12th Class History Solved Paper - History 2014 Delhi Set-I

  • question_answer
    'In the history of nationalism Gandhiji is often identified with the making of a nation.' Describe his role in the freedom struggle of India.
    Or
    Describe the harrowing experiences of ordinary people during the period of partition of India.
     

    Answer:

    The period 1915-48 saw the emergence of Gandhi and his activities as a nationalist leader. Gandhi transformed the national movement by making it into a mass struggle. Under his leadership the freedom struggle acquired a multi- class umbrella character.
                By taking up the cause of peasants at Champaran and Kheda, textile workers at Ahmedabad, and later launching of the Khilafat Non-cooperation Movement (1920), Civil Disobedience Movement (1930) and Quit India Movement (1942) Gandhi transformed the national movement. The national movement was no longer a movement limited to professionals and intellectuals but a movement representative of Indian people as a whole. Peasants, workers, artisans, tribals, women and students played an active role. The Non-cooperation Movement was the hallmark of Hindu-Muslim unity.
                Gandhian ideology played a key role in transformation. Satyagraha based on the concepts of truth, non-violence and passive resistance formed the basis of mass mobilization and mass participation. The non-violent national struggle was based on the courage, strength self-confidence and self - sacrificing spirit of the masses. It enabled participation of mass people who could not have participated in a violent struggle example women. It was based on moral force and posed the best challenge to the mighty British rule, while defining Gandhian principle of means and ends.
                The national struggle had a clear pragmatic dimension. It involved politics of press and compromise based on the strategy of struggle, truce, struggle. It had two facets. The-was based on the strength of the masses. The 2nd facet was withdrawal marked by extensive constructive work at the grass-root level.
    Examples: Non-cooperation Movement and Civil Disobedience Movement. Satyagraha involved peaceful violation of laws, courting arrest, marches, combined with readiness for negotiation and compromise. It represented a breakthrough for a freedom struggle which had previously oscillated between moderate techniques of prayer and petition and individual terrorism of the revolutionary terrorists. The national movement under Gandhi not only drew masses but also kept masses under strict control.
                A significant parallel development of the national movement under Gandhi was Gandhian constructive programme which focused on community unity, removal of untouchability, peasant uplift, economic and social uplift, promotion of self-reliance through use of charkha to spin khadi and village industries.
                Moreover, the personal charisma and peasant appeal of Gandhi, played a significant role in transforming the national movement into a mass movement. The simple attire, (dhoti, speaking Hindustani, spinning charkha, all ensured Gandhi did not stand apart from ordinary folk. For the poor Gandhi was Mahatma, a saviour who would restore dignity, honour autonomy to their lives.
                Thus Gandhi?s coming transformed the national movement into a non-violent struggle. However, it is important to understand that India?s freedom movement was historical process not an event led by a single individual.
    Or
    Buried under the debris of the violence and pain of partition is the harrowing experience for ordinary people. Scholars have written about the experience of ordinary people mainly women in those violent times as follows:
    (i) Resulted in forced transfer of an estimated 18 to 19 million people between the two countries. Thus people of both sides displaced from their ancestral homes.
    (ii) The ensuring religious animosity and communal strife resulted in the deaths of some two million Hindus, Muslims and Sikhs of both countries.
    (iii) Many Muslim families of Uttar Pradesh, Bihar, Madhya Pradesh and Andhra Pradesh forced to migrate to Pakistan.
    (iv) At the time of partition mainly women suffered worse than death.
    (v) Women were raped, abducted, sold often many times over.
    (vi) They were forced to settle down to a new life with strangers in unknown circumstances.
    (vii) Traumatised when some began to develop new family bonds in their changed circumstances they were torn away from their new bonding.

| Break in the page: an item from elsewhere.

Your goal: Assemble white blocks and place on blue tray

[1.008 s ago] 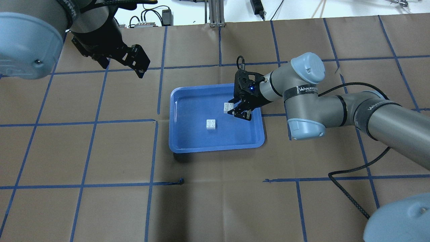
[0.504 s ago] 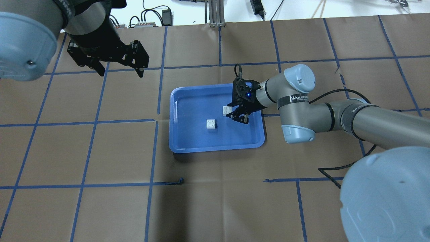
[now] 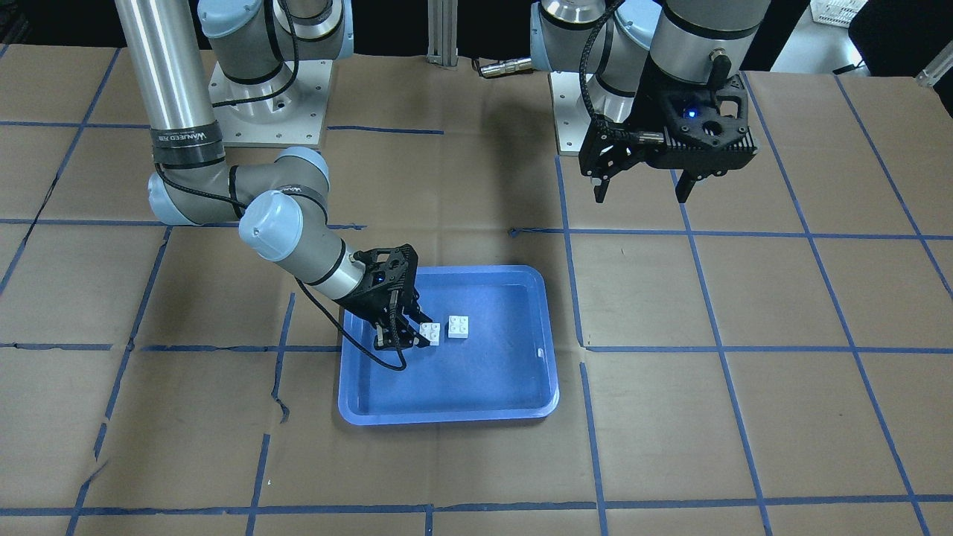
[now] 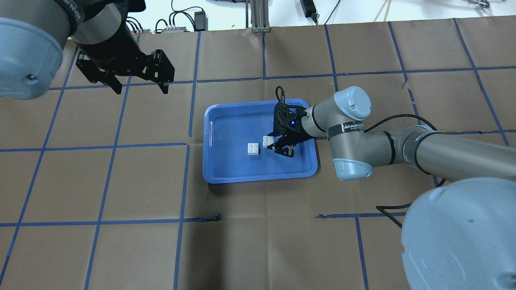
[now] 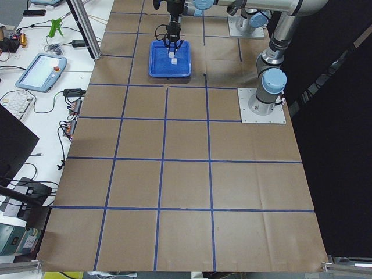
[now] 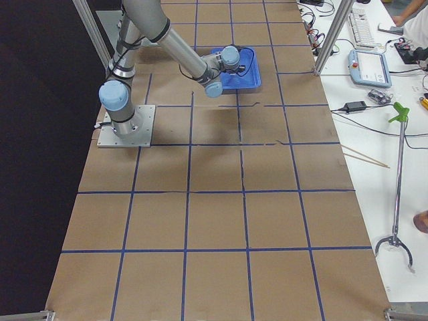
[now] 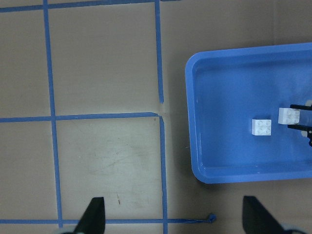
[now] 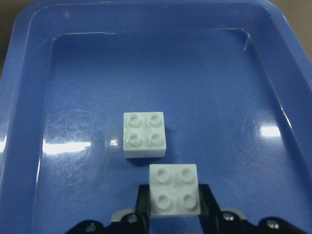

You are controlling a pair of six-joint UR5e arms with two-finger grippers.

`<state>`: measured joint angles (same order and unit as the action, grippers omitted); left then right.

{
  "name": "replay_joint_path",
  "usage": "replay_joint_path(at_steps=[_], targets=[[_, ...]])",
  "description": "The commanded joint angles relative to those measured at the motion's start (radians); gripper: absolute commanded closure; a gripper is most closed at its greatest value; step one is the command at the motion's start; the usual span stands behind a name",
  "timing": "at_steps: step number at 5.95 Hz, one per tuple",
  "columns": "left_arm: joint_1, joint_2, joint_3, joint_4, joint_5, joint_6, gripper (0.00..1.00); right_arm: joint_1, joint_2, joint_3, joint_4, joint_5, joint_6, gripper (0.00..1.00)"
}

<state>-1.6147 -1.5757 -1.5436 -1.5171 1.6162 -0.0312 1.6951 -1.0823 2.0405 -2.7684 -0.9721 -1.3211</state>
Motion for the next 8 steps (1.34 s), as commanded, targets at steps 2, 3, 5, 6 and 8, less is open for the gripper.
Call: replay_joint_path(at_steps=[2,3,5,6,8], targets=[[0.021,0.0,0.005,0.006,-0.013,0.002,0.01,0.032,-0.001,0.007,-0.011,-0.002,0.023,0.68],[0.022,0.0,0.0,0.009,-0.013,0.002,0.01,0.032,0.002,0.007,-0.026,-0.002,0.023,0.68],[0.022,0.0,0.005,0.011,-0.012,0.01,0.01,0.032,0.004,0.009,-0.03,-0.002,0.023,0.68],[0.022,0.0,0.003,0.011,-0.01,0.014,0.01,0.032,0.004,0.023,-0.031,-0.002,0.023,0.67],[0.022,0.0,0.003,0.011,-0.007,0.014,0.01,0.032,0.001,0.029,-0.031,-0.002,0.022,0.67]])
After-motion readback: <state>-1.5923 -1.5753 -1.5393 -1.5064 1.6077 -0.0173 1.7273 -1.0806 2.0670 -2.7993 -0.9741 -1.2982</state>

    (viii) Governments both Indian and Pakistani were insensitive to the feelings of women and complexities of human relationships. Believing them to be on die wrong side of the border, ?women were torn away from their new relatives. According to one estimate 30,000 women were recovered overall, 22,000 Muslim women in India and 8000, Hindu and Sikh women in Pakistan in an operation that ended as late as 1954.

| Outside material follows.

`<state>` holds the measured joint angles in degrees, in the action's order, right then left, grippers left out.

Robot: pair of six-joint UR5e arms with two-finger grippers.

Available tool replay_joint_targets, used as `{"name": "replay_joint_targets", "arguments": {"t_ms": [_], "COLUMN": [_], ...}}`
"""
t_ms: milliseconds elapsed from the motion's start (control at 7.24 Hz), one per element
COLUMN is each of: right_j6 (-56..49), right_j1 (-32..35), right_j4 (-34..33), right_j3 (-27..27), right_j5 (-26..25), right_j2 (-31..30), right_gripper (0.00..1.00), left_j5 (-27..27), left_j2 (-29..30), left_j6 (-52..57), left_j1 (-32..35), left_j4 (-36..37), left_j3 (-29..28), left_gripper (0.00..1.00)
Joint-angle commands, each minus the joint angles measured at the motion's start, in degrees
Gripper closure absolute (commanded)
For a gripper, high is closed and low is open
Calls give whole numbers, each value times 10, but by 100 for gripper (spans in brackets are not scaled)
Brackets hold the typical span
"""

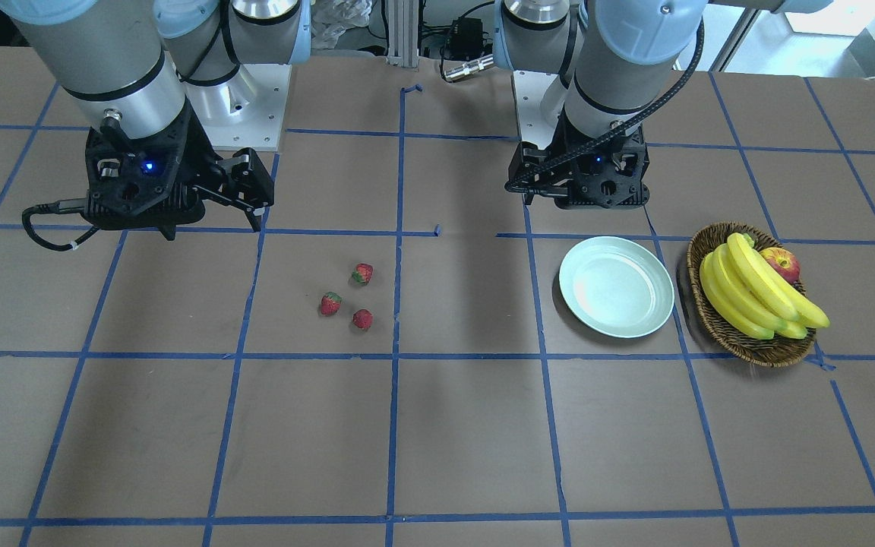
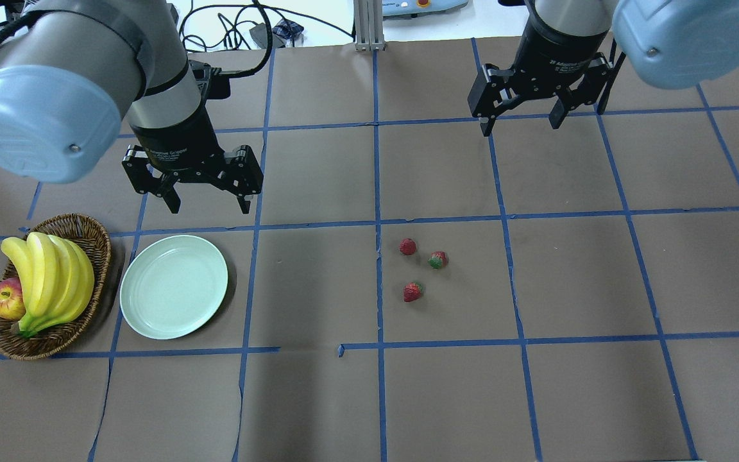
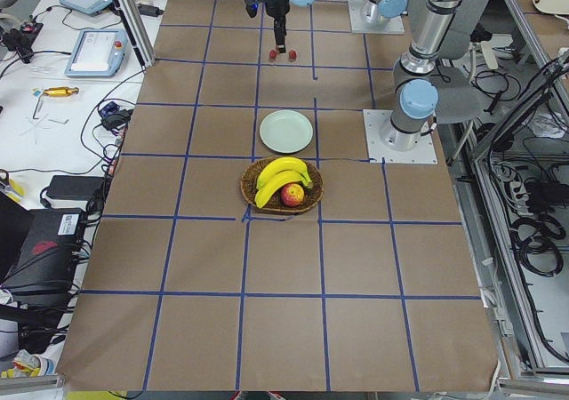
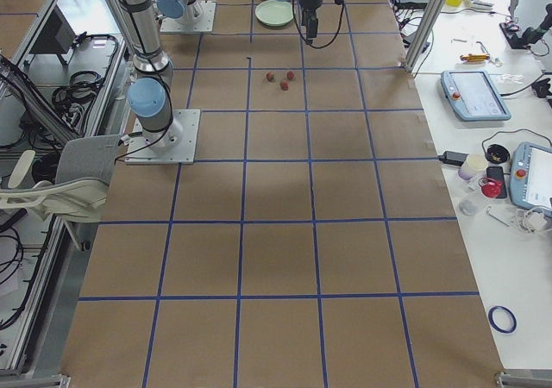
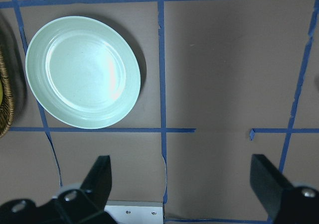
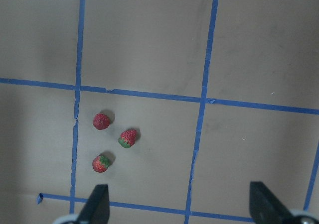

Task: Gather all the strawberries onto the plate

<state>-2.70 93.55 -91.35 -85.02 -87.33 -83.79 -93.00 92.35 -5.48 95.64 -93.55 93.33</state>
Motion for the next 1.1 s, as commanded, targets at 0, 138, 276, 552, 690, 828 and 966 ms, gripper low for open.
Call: {"name": "replay_joint_targets", "arguments": {"t_ms": [0, 138, 276, 552, 690, 828, 966], "right_j6": [1, 1, 3, 1, 8, 8, 9], "right_j1": [1, -2, -2, -6, -5, -4, -2], "right_j4": [25, 31, 35, 34, 35, 37, 38], "right_j3": [-8, -9, -9, -14, -14, -15, -21], "right_j5": [-7, -6, -6, 0, 4, 4, 3], "right_j2": [1, 2, 1, 4, 4, 6, 7], "right_gripper": [0, 0, 0, 0, 0, 0, 0], "left_j5": [1, 3, 4, 5, 0, 7, 6], "left_j2": [3, 1, 7, 9, 11, 9, 13], "left_j6": [-1, 11, 5, 5, 9, 7, 9], "left_j1": [0, -13, -11, -11, -14, -16, -16], "left_j4": [0, 0, -7, -4, -3, -2, -2], "left_j3": [0, -5, 0, 2, 2, 0, 3], "left_gripper": [0, 0, 0, 0, 0, 0, 0]}}
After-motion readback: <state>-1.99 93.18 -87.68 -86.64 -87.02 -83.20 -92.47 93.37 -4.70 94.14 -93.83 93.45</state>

    (ix) Dishonouring women of a community was seen as dishonouring the community itself and as a mode of revenge. For virility- it was believed lay in the ability to protect your possession - zan (women) and zamin (land).
    (x) Many women were killed under the notion of saving honour of women.
    (xi) Women were not allowed to voice their opinion.
    (xii) Fear that their women would be violated, drove many to force their women to commit suicide.